Resolução de Conflitos | Administrador de Fundo Deve Indenizar Cotista Por Prejuízos Decorrentes de Má Gestão, Diz TJRJ

Em decisão recente, a 22ª Câmara do Tribunal de Justiça do Estado do Rio de Janeiro condenou um administradora de fundos a indenizar o cotista em R$ 4 milhões por ter reconhecido os prejuízos causados por má gestão de um fundo exclusivo.

A tese do cotista no processo consistiu em demonstrar que, em 2010, o fundo administrado pelo réu adquiriu cotas equivalentes a 27,1% do patrimônio de um terceiro fundo, porcentagem que ultrapassou o limite previsto na legislação de fundos de pensão, que é de 25%.

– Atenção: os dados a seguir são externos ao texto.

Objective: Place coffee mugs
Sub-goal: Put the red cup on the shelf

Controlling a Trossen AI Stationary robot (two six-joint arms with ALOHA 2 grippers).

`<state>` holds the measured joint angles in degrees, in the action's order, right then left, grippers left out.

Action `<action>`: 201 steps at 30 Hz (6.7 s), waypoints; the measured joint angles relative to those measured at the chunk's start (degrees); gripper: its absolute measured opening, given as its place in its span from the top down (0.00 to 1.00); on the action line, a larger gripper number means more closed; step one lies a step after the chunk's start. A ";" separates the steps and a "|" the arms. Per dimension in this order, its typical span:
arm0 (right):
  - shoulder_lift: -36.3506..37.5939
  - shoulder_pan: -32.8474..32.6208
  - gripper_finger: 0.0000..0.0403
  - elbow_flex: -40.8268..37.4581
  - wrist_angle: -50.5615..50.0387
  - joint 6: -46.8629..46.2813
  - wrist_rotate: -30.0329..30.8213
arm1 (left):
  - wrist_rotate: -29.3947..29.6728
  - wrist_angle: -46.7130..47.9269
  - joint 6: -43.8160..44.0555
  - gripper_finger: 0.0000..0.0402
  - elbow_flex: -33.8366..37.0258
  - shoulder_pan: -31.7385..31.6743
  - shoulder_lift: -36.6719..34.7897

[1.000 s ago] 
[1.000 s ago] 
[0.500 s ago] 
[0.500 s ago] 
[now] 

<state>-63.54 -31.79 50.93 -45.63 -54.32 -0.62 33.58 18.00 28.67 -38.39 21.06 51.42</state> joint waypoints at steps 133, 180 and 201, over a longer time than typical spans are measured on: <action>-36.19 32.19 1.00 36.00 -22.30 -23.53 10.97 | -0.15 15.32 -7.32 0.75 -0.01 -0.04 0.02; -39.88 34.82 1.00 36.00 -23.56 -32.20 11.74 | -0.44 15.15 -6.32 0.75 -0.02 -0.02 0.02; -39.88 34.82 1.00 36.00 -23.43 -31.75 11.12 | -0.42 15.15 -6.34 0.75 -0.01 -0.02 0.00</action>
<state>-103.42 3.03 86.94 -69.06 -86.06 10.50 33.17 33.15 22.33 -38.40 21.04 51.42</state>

Além disso, restou demonstrado que o cotista também foi penalizado com multas de deu próprio órgão fiscalizador, no caso, a Previc, por ter atuado fora dos limites de investimento estabelecidos para as Entidades Fechadas de Previdência Complementar (EFPCs).

Os julgadores expressaram que a circunstância do cotista ter eventualmente participado de alguma decisão de investimento e de existir um comitê de investimento não eximiria a responsabilidade do administrador e do gestor do fundo, nos termos do que prevê parágrafo 2º do art. 84 da Instrução CVM 555/2014.

O TJRJ entendeu que o adminstrador do fundo tem o dever de indenizar em virtude da violação à lei, às regras da CVM e do Regulamento do fundo, verificados durante a instrução processual. Ainda há possibilidade de recurso pelo administrador.